Monday, 30 September 2013

Coursera: Introduction to Data Science (Course Review)

I finished this a few months ago, but it will probably be offered again, so here's a review. This course was taught by Bill Howe at University of Washington and offered as a MOOC on Coursera.

Course Description:
The Coursera description promises newbie to data ninja in 8 weeks. Workload 8-10 hours/ week. Those of us who have finished our statistical mechanics homework at 2 AM know that such promises are not only empty, but rather a guarantee of a course that is over-ambitious. As the description implies, this is an overview course that tries to do too much. Every student should realise this at the outset: an introductory course that claims to cover everything is certain to be a rough ride. (I know. I've taught some.)

Lectures:
The lectures covered some really interesting content, and the lecturer appears to know the industry very well, particularly the Microsoft perspective and tools. I assume that many of his continuing education students are Microsoft employees who want to update particular skills. Such students are not the run-of-the mill for UW.

When I was a TA at UW, the undergraduates needed slow feeding with very small spoons.
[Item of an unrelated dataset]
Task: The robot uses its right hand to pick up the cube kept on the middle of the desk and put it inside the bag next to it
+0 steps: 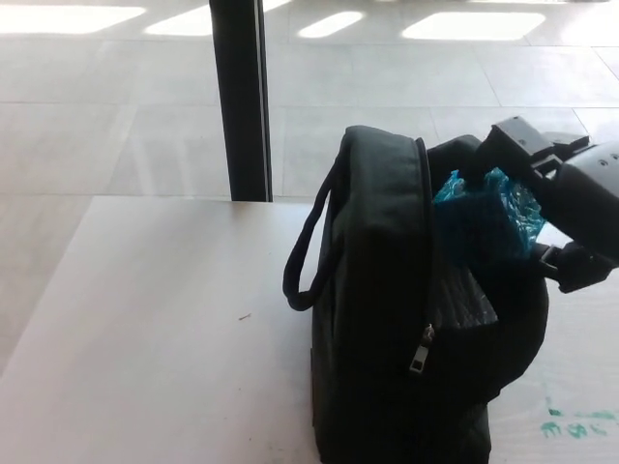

Lecture halls were filled with slumped bodies under baseball caps. The evening courses, in contrast, were filled with lively, interested, adults who learned independently and came to class with lists of questions. This course is aimed at those active, interested adult learners. That said, the number of hours listed for this class is a gross underestimate for the material covered and the assignments given.

Professor Howe's lecture style is not always engaging, and a lot of material is covered. There were often over 3 hours worth of lecture material to review during the week. Along with following links and reading supporting papers, this left very little time for the assignments themselves. Prof. Howe did a good job of introducing and comparing a range of current technology choices (particularly the comparison of different database technologies). As a data science newbie, I would have liked a bit more information and emphasis on use cases for different types of databases.

The database parts of the course were well presented, and this covered subjects that I hadn't seen in my other work. The data analysis elements were not so clearly taught, though, and there are better (slower) ways to learn this material on Coursera. If you have time, Jeff Leek's course 'Data Analysis' covers this much more thoroughly. Andrew Ng's now legendary Machine Learning course is also good, although more mathematically oriented, with less emphasis on organisation, data munging techniques, and communicating results.

Later lectures in this Intro. to Data Science course appeared to have incorrect answers in the in-lecture questions. I got bored of trying to keep track of the errors and inconsistencies in the course. The material needs a thorough editing before the next showing.

Assignments:
The lectures were not particularly good preparation for the homework assignments. A lot of independent learning was required to make progress in the course. The assignments were also relatively difficult compared to what I expected from the course description. The first assignment was a sentiment analysis of a Tweet stream written in Python. I have a pretty good programming background, having started with Basic back in 1983, visiting Fortran, MatLab, Igor, Unix utilities, C, Ruby and continuing to objective-C, R and Functional programming in Scala. I pick things up quickly. The course description did not require a programming background, yet I had to spend several hours learning the ins and outs of Python from Code Academy before I could get a handle on the assignments.

The level of the first assignments was not commensurate with expectations from the course description. I learned a lot, more than I expected, in fact, and I can now implement a matrix multiplication in Python, SQL, or MapReduce based on the homework assignments. The auto-grader for the 1st assignment never did accept my answer for the final part. It also didn't give sufficient feedback for me to solve the problem, which probably had something to do with text encoding, but was very frustrating none-the-less. This sort of issue doesn't teach much. Save your perseverance for things that matter.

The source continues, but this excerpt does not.